In contrast, the SPD was always the party that “blocked” everything in energy policy, both in his state of North Rhine-Westphalia and in the coalition negotiations in the federal government in 2017, according to Laschet. Baerbock said that Scholz and Laschet’s “coming to terms with the past” shows why the country has not made enough progress in climate policy. “They were not oriented towards solutions, but rather blame each other,” said Baerbock and called for an earlier coal phase-out, which is currently planned by 2038. Then one of the few tips pushed against Scholz: “We don’t need any analyzes in climate policy, Mr. Scholz.”

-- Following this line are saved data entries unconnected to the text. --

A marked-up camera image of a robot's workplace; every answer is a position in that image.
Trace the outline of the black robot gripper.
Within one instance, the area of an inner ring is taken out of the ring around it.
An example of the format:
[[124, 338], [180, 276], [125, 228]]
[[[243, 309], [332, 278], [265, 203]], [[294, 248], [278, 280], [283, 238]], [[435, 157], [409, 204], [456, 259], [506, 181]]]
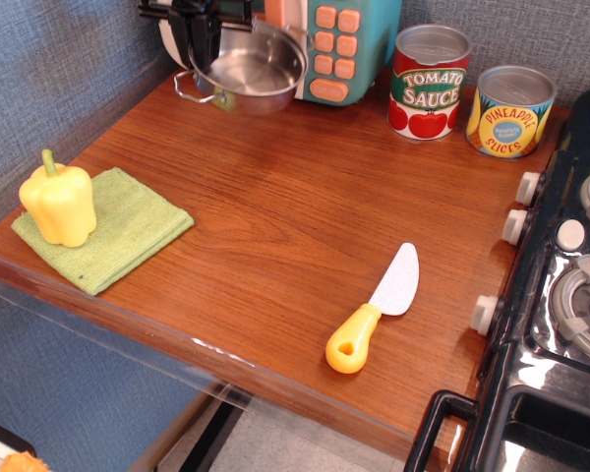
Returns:
[[218, 57], [221, 29], [252, 30], [254, 19], [252, 2], [241, 1], [240, 16], [223, 13], [218, 1], [139, 1], [141, 17], [166, 21], [180, 55], [193, 57], [198, 68], [205, 72]]

Dispute also about dealing with measurements

There was also a small exchange of blows because of CDU politician Hans-Georg Maaßen. The former President of the Office for the Protection of the Constitution is running for the Bundestag in Thuringia, but is highly controversial because of his comments on foreigners, the AfD and public broadcasting.

Laschet did not want to answer whether he would choose Maaßen. Maaßen is a member of the CDU and he disagrees with Maaßen on many points, but Maaßen is not running in his constituency, according to Laschet. Baerbock used this for an attack: The Union had to “pull the firewall clear to the right”. Apparently that’s what differentiates them. When the Green Mayor Boris Palmer attracted attention with racist statements, she ensured that a party expulsion procedure against him was examined, so Baerbock.

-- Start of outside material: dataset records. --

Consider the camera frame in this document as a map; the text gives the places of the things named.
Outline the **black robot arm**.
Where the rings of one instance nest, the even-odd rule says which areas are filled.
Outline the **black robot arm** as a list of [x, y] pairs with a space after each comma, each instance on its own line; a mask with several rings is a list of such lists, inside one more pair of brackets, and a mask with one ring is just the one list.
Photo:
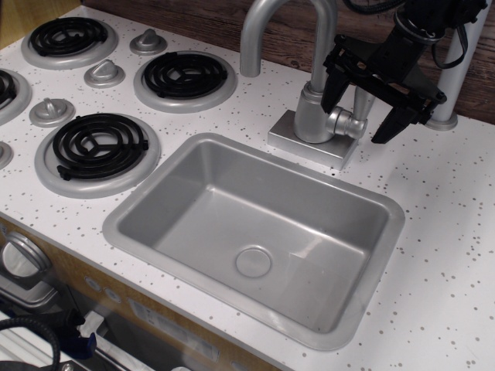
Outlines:
[[474, 23], [487, 6], [485, 1], [389, 1], [346, 6], [361, 14], [373, 14], [391, 7], [394, 28], [382, 43], [336, 35], [333, 50], [326, 57], [328, 74], [321, 106], [329, 114], [349, 84], [382, 100], [391, 111], [372, 141], [385, 144], [410, 124], [426, 124], [446, 95], [421, 71], [418, 60], [426, 49], [435, 50], [447, 29], [457, 31], [462, 53], [468, 40], [465, 25]]

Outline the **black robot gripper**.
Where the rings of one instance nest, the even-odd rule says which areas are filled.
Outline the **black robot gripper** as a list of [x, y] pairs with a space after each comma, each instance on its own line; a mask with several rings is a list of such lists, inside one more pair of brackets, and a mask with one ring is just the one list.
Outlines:
[[445, 94], [421, 71], [418, 59], [426, 45], [395, 26], [382, 43], [336, 35], [335, 45], [323, 63], [327, 72], [321, 106], [330, 114], [352, 83], [393, 108], [372, 137], [386, 144], [417, 114], [430, 114], [445, 103]]

On the other hand, the lessons from Corona and the topic of digitization, which, unlike in the first triall, were addressed this time, were not controversial. Everyone agreed on this: Politicians must finally push digitalization more strongly.

And there was a very fair moment too. Annalena Baerbock pointed out on her own initiative that the clock that recorded Olaf Scholz’s speaking time continued to run even though it was not he who spoke, but the moderators. The timing should ensure that all candidates have about the same amount of speech.

In their final statements, however, the three candidates again showed their differences. Laschet promised that he would be a chancellor who would “not lead people, but let them do”.

Baerbock said that people had the choice between “setting off or persisting in the way things are going.” Scholz emphasized the solidarity with which the country had come through the Corona crisis well and with which he will ensure stable pensions in the future or fight climate change.

The survey after the Triell then showed a mixed picture: the respondents found Olaf Scholz most convincing. He came to 41 percent, Armin Laschet to 27 and Annalena Baerbock to 25. However, according to the survey, Baerbock was the most energetic, she came to 41 percent on this question, Scholz to 28 and Laschet to 25. Nevertheless, Laschet, whose union is in Polls is only 20 percent and has therefore fallen behind the SPD, not necessarily the loser of the evening.

But Laschet and Baerbock are making up ground

Because the ARD survey after the Triell showed that too: In the direct election of the Chancellor candidate, he and Baerbock were able to make up ground against Scholz. While 19 percent of those surveyed said they would prefer Laschet as Chancellor among the three candidates before the Triell, it was 24 percent after the Triell. Baerbock also increased from 13 to 19 percent, Scholz came to 43 percent after the TV discussion, as before.

After the discussion, Laschet said, “That it was a successful triell. The differences have become clear, what makes red green. There is more clarity. ”The parties naturally saw their own candidate ahead. SPD General Secretary Lars Klingbeil said: “Olaf Scholz has shown that he has the format of a chancellor. Laschet went on attack. I think that is unworthy of someone who ultimately wants to hold a country together as Chancellor. “

CDU General Secretary Paul Ziemiak said Laschet since the candidate with chancellor format. “Olaf Scholz made an effort. Tried to divert attention from his misconduct, had few new ideas and mainly relied on tax increases and more bureaucracy and more burdens for the people. ”In the end, the voters will decide on September 26th. Three days before the federal election there will be a third and final triall.